Candidates for the District 41 seat in the S.C. House of Representatives came together Oct. 11 for a question-and-answer session at the Christ Central Community Center on Congress Street in Winnsboro. The forum, sponsored by the Fairfield County Republican Party and moderated by The Voice, gave the floor to candidates MaryGail Douglas (D) and William Gray (R), and covered education, ethics and campaign finance reform, economic development and other topics.
While the candidates’ views differed slightly on many topics, their views on recent efforts at the State House to redistribute V.C. Summer tax dollars were virtually identical.
The question:
Several bills have been floating around in committees at the State House recently, all of them aimed, in one way or another, at funneling V.C. Summer tax dollars out of Fairfield County and redistributing those dollars to counties across the state. What are your views on these bills, and how would you either support them, oppose them, or try to soften them in some way?
In his answer, Gray addressed the proposal by the S.C. School Boards Association to redistribute industrial property taxes in an effort to provide equitable education funding. That idea, he said, has no chance of gaining any traction.
Addressing the broader concept – a pair of bills that have been co-sponsored by legislators out of Aiken County, but which did not make it out of committee in the last legislative session (bills designed to redistribute property tax dollars from utilities for general use by other counties) – Douglas said she would work to ensure those bills never made it to the House floor.
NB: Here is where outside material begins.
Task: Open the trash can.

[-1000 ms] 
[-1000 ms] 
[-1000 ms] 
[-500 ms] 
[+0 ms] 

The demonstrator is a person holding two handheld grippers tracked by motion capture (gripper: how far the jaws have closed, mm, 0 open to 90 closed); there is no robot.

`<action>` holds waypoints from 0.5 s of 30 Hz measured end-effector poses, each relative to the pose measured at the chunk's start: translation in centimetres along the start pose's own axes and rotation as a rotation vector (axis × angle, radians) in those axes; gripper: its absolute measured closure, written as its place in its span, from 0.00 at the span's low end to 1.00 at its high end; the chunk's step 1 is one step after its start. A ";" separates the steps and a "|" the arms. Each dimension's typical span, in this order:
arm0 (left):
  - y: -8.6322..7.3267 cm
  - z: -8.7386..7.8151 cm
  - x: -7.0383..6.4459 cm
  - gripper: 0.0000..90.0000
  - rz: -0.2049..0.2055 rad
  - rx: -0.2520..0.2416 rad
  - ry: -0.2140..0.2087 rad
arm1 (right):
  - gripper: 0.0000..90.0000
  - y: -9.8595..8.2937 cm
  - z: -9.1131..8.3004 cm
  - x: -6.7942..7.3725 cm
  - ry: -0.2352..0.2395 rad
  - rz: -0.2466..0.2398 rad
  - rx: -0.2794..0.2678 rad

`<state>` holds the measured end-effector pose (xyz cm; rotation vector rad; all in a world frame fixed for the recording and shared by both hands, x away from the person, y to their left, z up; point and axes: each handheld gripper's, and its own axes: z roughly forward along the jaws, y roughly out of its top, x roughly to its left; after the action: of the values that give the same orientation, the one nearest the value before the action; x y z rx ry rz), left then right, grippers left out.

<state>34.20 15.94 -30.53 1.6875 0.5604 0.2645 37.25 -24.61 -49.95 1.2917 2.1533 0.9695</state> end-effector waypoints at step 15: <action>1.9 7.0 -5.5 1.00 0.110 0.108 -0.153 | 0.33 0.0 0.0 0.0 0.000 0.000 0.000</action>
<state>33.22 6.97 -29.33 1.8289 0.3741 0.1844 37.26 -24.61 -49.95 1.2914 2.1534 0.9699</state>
The candidates also expressed similar views on economic development.
The question:
What is the role of our State House representative in bringing jobs to Fairfield County, and how do you plan to be active in that role?
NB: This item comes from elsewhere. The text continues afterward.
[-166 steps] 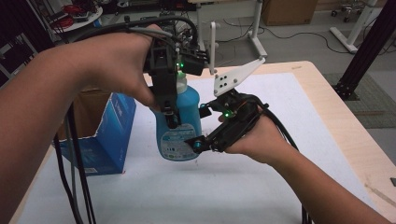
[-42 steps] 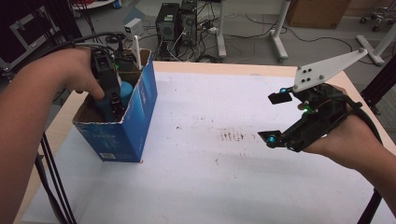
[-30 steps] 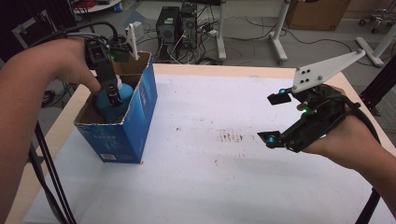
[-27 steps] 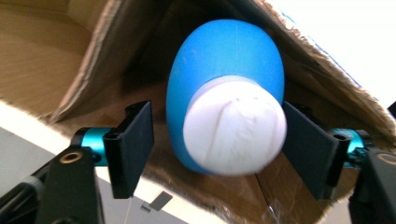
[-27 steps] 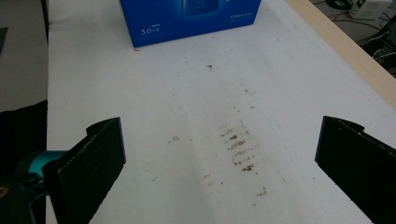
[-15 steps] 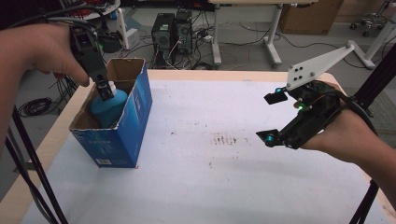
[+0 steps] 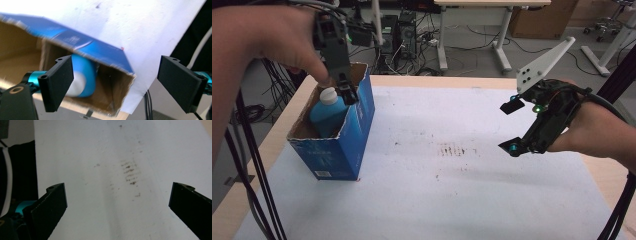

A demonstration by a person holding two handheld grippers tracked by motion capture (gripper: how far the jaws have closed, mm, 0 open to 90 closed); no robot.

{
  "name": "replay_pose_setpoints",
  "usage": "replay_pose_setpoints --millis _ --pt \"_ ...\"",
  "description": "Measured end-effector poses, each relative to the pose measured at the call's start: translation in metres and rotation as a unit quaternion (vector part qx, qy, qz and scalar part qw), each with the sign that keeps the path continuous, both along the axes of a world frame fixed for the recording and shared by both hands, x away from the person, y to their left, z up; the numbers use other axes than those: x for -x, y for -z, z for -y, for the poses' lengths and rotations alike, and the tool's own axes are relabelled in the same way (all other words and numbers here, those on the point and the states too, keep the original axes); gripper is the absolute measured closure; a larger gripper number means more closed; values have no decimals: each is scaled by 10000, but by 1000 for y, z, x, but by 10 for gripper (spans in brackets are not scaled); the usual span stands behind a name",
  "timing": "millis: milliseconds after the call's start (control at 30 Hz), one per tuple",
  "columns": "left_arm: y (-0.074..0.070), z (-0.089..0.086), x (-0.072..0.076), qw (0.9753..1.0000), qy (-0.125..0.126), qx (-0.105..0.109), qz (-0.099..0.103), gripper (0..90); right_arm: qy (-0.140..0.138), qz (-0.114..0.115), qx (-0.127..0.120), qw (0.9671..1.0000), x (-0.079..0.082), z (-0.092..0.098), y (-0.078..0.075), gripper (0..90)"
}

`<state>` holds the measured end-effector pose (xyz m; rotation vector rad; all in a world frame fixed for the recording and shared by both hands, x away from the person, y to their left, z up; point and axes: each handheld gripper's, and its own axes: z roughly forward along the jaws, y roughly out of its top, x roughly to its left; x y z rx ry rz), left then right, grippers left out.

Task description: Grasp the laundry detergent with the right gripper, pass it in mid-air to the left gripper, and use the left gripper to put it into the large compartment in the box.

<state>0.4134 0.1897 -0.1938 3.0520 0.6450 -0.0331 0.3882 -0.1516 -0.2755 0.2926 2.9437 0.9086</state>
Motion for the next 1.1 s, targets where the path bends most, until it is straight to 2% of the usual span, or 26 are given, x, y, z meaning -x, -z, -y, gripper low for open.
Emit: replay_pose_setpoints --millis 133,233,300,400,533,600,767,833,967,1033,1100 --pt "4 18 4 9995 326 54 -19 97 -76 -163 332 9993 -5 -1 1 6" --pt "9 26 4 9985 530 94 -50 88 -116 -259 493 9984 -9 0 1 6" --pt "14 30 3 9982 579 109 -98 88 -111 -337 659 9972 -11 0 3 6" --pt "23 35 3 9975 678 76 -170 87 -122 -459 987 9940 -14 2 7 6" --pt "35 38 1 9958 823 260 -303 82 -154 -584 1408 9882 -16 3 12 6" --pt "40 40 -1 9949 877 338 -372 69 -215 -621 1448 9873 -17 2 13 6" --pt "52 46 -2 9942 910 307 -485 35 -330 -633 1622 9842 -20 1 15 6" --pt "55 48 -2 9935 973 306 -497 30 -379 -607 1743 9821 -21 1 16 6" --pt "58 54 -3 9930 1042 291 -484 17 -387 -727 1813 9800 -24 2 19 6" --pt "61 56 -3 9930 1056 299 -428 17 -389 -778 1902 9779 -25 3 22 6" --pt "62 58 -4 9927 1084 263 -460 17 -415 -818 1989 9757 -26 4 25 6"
Douglas said she planned to spend so much time at the State Chamber of Commerce, they may get the idea she was a volunteer for the organization. Gray said there existed barriers to economic development at the state level, particularly between the executive and legislative branch.
“I have been told that the governor is very interested in rural economic development,” Gray said. “She said to me that she can’t get any cooperation from our current legislative delegation.”
While the candidates again agreed largely on making a bipartisan effort to address the state’s issues in Columbia, their view on ethics reforms differed somewhat.
Douglas said the best approach to enacting real ethics reforms in South Carolina may be to totally re-write our state’s political ethics laws, starting from scratch with real reforms. Gray, meanwhile, said ethics could not be legislated, any more than morality could be legislated. If a politician can be bought for a few thousand dollars, he said, the problem is not the money – it is the caliber of the candidate.
Gray had similar views on the topic of campaign finance reforms.
The question: Some believe that the political process has been co-opted by corporate interests and big money, and that if private money could be taken out of the election process, the electorate might be more fairly represented. What are your views on legislating private money out of political campaigns in South Carolina and providing for the public financing of all elections in the state?
While Douglas said she had not given the concept consideration, it was worth thinking about. Such an issue, she said, might best be left up to the voters in a referendum.
“If the general public is interested enough and they cry out enough that the private money is too big of a hook out there,” she said, “then this is something that could be put to a referendum.”
Gray, meanwhile, said telling individuals they could not contribute to campaigns was un-American and unconstitutional.
“We live in the United States of America, which is a free country,” Gray said. “I think it is every citizens’ right to participate in whatever form or fashion. To curtail any citizen’s right to participate, that is wrong. We have a capitalistic system that is based on an individual’s ability to rise as high as they can. The money is not the problem. It is the people who get the money and feel they are beholden to whoever.”
In their closing statements, both candidates stressed the need for economic development in the district, and the growth Fairfield County is destined to feel as a part of the newly drawn District 41.
“I’m concerned about education and I’m concerned about job development,” Gray said. “But something happened during redistricting when they re-drew Fairfield County and added Lake Carolina and Kelly Mill.”
School choice, Gray said, should it become a reality, could mean growth for Fairfield County, as parents living in Fairfield would be able to send their children to schools in the Lake Carolina and Kelly Mill areas.
“Whoever fills this seat will have a lot of work to do, and not just for Fairfield County,” Douglas said. “When I see these other areas that have prospered, it saddens me to see what we have settled for here in Fairfield County. We want more of what Lake Carolina has. We have been asleep at the wheel.”
The general election is Nov. 6. The Voice will present a profile of candidates in our Oct. 26 and Nov. 2 issues.